The Shanghai Composite Index gained 1.5 percent after dropping 1.3 percent on Friday.
The MSCI Emerging Markets Currency Index weakened 0.7 percent after dropping 1.3 percent on Friday. A measure of historical volatility over the past 100 days surged to the highest level since March 2012.
The zloty depreciated 0.4 percent, the koruna lost 0.4 percent and the Hungarian forint depreciated 0.3 percent against the euro.
Malaysia’s ringgit slumped 0.2 percent against the dollar as a decline in crude oil worsened the outlook for its exports. Brent crude slid 2.6 percent to $47.16 a barrel in London on Monday.
The People’s Bank of China lowered the reference rate for the yuan by 0.9 percent to 6.6375 per dollar. The fixing -- from which the spot rate can diverge a maximum 2 percent -- is set using the previous day’s onshore close, overnight moves in major currencies, as well as market demand and supply.

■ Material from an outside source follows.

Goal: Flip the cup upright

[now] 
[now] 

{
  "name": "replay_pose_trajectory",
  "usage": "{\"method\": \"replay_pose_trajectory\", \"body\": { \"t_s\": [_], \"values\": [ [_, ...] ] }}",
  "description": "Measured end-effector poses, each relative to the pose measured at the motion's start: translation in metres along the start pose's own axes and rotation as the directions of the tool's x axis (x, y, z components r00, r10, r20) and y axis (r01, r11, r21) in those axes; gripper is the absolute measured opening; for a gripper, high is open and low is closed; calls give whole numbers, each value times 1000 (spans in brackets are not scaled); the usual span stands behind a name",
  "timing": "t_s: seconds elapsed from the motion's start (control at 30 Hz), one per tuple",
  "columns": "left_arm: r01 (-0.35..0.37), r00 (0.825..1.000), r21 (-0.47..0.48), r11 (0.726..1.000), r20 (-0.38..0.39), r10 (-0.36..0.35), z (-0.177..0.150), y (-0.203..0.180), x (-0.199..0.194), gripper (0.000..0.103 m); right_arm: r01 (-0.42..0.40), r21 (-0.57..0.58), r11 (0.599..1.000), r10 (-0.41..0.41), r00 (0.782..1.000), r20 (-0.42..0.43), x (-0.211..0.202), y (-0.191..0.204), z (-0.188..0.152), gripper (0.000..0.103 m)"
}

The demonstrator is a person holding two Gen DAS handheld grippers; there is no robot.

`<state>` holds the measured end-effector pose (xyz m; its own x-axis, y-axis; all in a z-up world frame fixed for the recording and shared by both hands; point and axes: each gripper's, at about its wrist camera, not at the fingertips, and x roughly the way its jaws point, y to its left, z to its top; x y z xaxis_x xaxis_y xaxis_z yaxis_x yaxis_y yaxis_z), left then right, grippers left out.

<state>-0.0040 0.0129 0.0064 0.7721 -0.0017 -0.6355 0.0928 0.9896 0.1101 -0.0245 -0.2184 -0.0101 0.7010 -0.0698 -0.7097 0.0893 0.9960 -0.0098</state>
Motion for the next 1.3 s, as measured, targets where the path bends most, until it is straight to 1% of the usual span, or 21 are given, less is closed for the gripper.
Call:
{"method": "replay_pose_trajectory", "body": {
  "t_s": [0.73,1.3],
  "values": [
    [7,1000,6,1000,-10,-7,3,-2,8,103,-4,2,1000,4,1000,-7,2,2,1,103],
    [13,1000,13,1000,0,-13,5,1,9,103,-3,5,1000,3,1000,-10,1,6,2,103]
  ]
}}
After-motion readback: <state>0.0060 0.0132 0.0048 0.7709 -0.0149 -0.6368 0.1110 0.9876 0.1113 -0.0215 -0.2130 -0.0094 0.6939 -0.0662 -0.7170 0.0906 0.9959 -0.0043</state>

Yields on Turkish 10-year local currency notes fell 20 basis points to 9.53 percent, while those on similar-maturity Polish bonds declined 12 basis points to 3.06 percent.
Hasenstab, who manages the $48 billion U.S.-incorporated Templeton Global Bond Fund, said he was looking to take advantage of some market “dislocations” after the U.K. Brexit vote.
“Once people begin to distill what really matters surrounding the outcome of this event for Europe and the rest of the world, I think that some of those risk assets in emerging markets that sold off will begin to recover,” he wrote in a commentary. The Global Bond Fund’s main shareholdings are in Mexico, Brazil and South Korea.